▸ Task prompt
Exactly as written, copy the lines of the data below from the first through the one containing "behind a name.".

▸ Supplied data
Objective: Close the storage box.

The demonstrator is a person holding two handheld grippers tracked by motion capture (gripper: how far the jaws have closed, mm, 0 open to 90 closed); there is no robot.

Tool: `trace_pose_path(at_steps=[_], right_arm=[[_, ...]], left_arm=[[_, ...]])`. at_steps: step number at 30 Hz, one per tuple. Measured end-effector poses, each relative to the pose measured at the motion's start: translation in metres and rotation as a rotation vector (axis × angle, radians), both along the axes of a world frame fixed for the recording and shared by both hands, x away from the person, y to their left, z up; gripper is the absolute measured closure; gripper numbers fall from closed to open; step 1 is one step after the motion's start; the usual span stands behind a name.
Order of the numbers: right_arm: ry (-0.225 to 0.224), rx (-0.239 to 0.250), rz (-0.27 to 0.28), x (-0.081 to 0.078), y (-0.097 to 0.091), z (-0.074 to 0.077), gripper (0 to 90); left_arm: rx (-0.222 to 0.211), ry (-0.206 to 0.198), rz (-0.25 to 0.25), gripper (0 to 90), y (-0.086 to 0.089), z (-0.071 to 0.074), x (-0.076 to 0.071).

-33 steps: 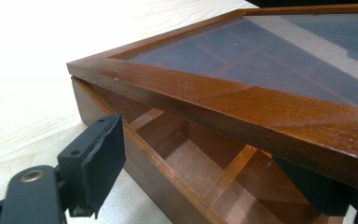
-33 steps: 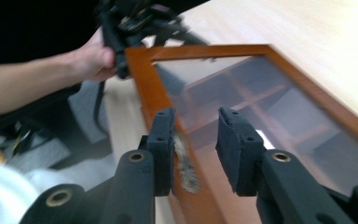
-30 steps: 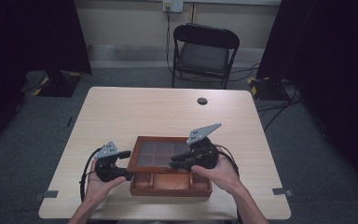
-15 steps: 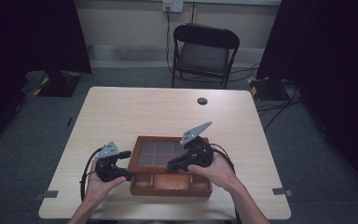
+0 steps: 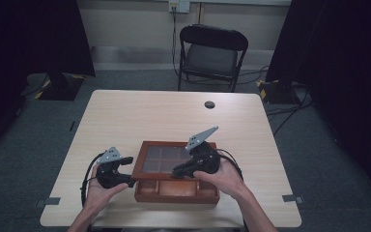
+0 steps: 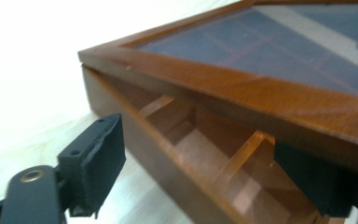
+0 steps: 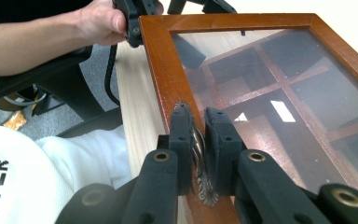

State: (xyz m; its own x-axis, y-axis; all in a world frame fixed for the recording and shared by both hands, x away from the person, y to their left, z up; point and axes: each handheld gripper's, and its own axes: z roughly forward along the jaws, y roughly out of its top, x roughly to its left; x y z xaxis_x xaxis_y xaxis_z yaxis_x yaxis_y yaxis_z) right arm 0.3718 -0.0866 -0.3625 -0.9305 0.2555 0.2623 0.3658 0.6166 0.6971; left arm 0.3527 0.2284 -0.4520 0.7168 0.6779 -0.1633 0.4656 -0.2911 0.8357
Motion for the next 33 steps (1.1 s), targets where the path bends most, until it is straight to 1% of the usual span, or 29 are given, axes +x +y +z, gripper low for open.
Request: trace_pose_path(at_steps=[1,2,4,6,7,8,10,11,12,13,15,18,21,24,27,28,30,33], right_arm=[[-0.001,-0.007,0.000,-0.001,0.000,0.000,82.2],[-0.006,-0.005,0.003,-0.001,0.000,-0.001,82.2],[0.000,-0.005,0.002,-0.001,0.000,-0.003,82.2],[0.004,-0.007,0.003,-0.002,-0.001,-0.006,82.2],[0.006,-0.008,0.001,-0.003,-0.002,-0.006,82.1],[0.008,-0.008,0.004,-0.003,-0.002,-0.007,82.1],[0.007,-0.013,0.004,-0.004,-0.004,-0.009,82.1],[0.009,-0.010,0.004,-0.004,-0.005,-0.011,82.0],[0.010,-0.013,0.002,-0.005,-0.005,-0.012,82.0],[0.012,-0.004,0.005,-0.005,-0.006,-0.013,82.0],[0.020,-0.005,0.003,-0.006,-0.007,-0.016,82.0],[0.019,-0.025,0.006,-0.007,-0.007,-0.020,81.9],[0.024,-0.026,0.001,-0.009,-0.007,-0.023,81.9],[0.023,-0.023,-0.001,-0.011,-0.008,-0.027,81.9],[0.020,-0.025,-0.003,-0.012,-0.008,-0.030,81.8],[0.019,-0.027,-0.004,-0.013,-0.007,-0.031,81.9],[0.019,-0.028,-0.009,-0.014,-0.007,-0.033,81.8],[0.023,-0.028,-0.013,-0.016,-0.007,-0.040,81.8]], left_arm=[[0.003,0.002,0.008,18.6,0.003,0.000,0.000],[-0.014,0.005,0.020,18.6,0.006,-0.001,0.000],[-0.021,0.014,0.037,18.5,0.013,-0.001,0.001],[-0.009,0.011,0.054,18.5,0.019,0.000,0.003],[-0.017,0.017,0.064,18.5,0.021,0.000,0.004],[-0.023,0.014,0.073,18.5,0.023,0.000,0.005],[-0.017,0.007,0.088,18.8,0.027,0.001,0.007],[-0.021,0.010,0.092,18.9,0.028,0.001,0.008],[-0.013,0.013,0.095,18.9,0.030,0.001,0.009],[-0.012,0.014,0.098,18.9,0.031,0.000,0.010],[-0.008,0.019,0.109,18.9,0.034,-0.001,0.012],[0.004,0.023,0.119,18.9,0.040,-0.002,0.016],[0.010,0.033,0.135,18.9,0.045,-0.004,0.020],[0.034,0.033,0.150,18.9,0.050,-0.004,0.022],[0.020,0.053,0.154,18.8,0.053,-0.005,0.024],[0.035,0.049,0.154,18.8,0.054,-0.005,0.025],[0.034,0.058,0.155,18.8,0.055,-0.006,0.025],[0.038,0.059,0.164,18.2,0.057,-0.008,0.026]])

▸ Result of the task
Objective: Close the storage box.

The demonstrator is a person holding two handheld grippers tracked by motion capture (gripper: how far the jaws have closed, mm, 0 open to 90 closed); there is no robot.

Tool: `trace_pose_path(at_steps=[_], right_arm=[[_, ...]], left_arm=[[_, ...]])`. at_steps: step number at 30 Hz, one per tuple. Measured end-effector poses, each relative to the pose measured at the motion's start: translation in metres and rotation as a rotation vector (axis × angle, radians), both along the axes of a world frame fixed for the recording and shared by both hands, x away from the person, y to their left, z up; gripper is the absolute measured closure; gripper numbers fall from closed to open; step 1 is one step after the motion's start; the usual span stands behind a name.

Nothing remains to be added to the exercise.